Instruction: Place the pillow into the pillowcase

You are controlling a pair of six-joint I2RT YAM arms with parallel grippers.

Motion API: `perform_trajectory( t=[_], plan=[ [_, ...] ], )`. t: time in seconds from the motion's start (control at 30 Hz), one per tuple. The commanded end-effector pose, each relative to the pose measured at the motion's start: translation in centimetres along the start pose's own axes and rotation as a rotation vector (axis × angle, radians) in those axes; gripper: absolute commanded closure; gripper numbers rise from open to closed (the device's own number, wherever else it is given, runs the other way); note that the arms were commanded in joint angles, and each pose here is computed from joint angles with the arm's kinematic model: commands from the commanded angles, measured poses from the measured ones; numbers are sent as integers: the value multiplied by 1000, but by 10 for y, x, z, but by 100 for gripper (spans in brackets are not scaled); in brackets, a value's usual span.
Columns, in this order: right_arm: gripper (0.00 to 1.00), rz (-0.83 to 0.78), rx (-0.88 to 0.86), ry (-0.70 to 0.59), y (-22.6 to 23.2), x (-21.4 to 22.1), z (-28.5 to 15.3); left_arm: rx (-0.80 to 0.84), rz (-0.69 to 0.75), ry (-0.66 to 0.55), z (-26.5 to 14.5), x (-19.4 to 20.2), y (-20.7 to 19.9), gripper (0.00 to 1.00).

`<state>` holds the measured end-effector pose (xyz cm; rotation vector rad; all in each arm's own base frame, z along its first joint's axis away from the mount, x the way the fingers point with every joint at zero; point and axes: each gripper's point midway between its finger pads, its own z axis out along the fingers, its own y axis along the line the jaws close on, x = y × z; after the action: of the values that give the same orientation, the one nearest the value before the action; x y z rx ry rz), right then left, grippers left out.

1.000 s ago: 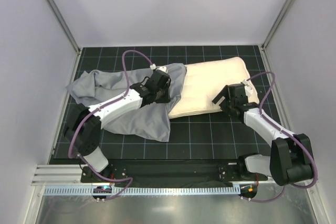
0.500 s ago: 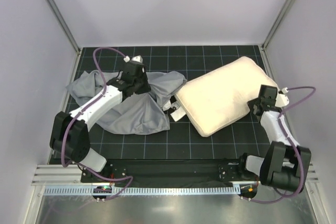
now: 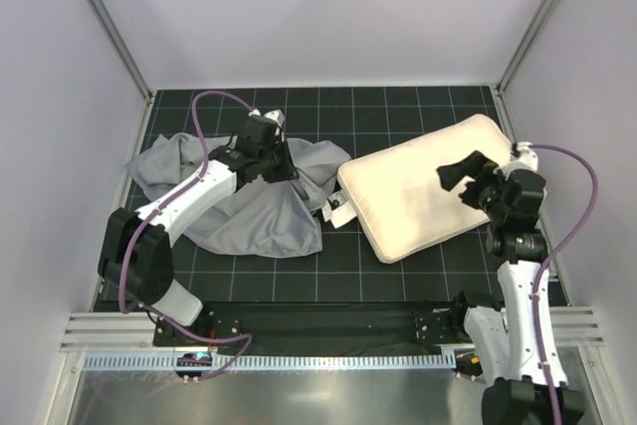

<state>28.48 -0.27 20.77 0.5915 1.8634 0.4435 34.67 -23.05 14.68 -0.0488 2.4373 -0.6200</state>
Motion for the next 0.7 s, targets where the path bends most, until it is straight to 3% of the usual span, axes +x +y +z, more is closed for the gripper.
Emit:
perform_trajectory(
  t=[0.0,0.23,0.57,0.67],
  plan=[
    [0,-223,-344,178,72,32,-7,47,30,21,-3,-5,-14,91],
    [0,-484,-314,424,110,112,23,4,57,51,0,0,-7,84],
    [0,-775,65,568,71,177,84,-5,72,16,-12,-15,-12,83],
    [40,-813,225,565,53,174,93,-3,77,19,-12,-15,-13,85]
  ],
)
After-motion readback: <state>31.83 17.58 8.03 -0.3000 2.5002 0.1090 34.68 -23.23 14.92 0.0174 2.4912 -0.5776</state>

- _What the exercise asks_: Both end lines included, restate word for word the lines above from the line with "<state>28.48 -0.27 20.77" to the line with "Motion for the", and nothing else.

- _Final answer_:
<state>28.48 -0.27 20.77 0.5915 1.8634 0.4435 34.67 -23.05 14.68 -0.0488 2.4373 -0.6200</state>
Motion for the next 0.7 s, targets where the path bends most, until it is straight to 3% of the usual span, axes +x +y +z, more is closed for the gripper.

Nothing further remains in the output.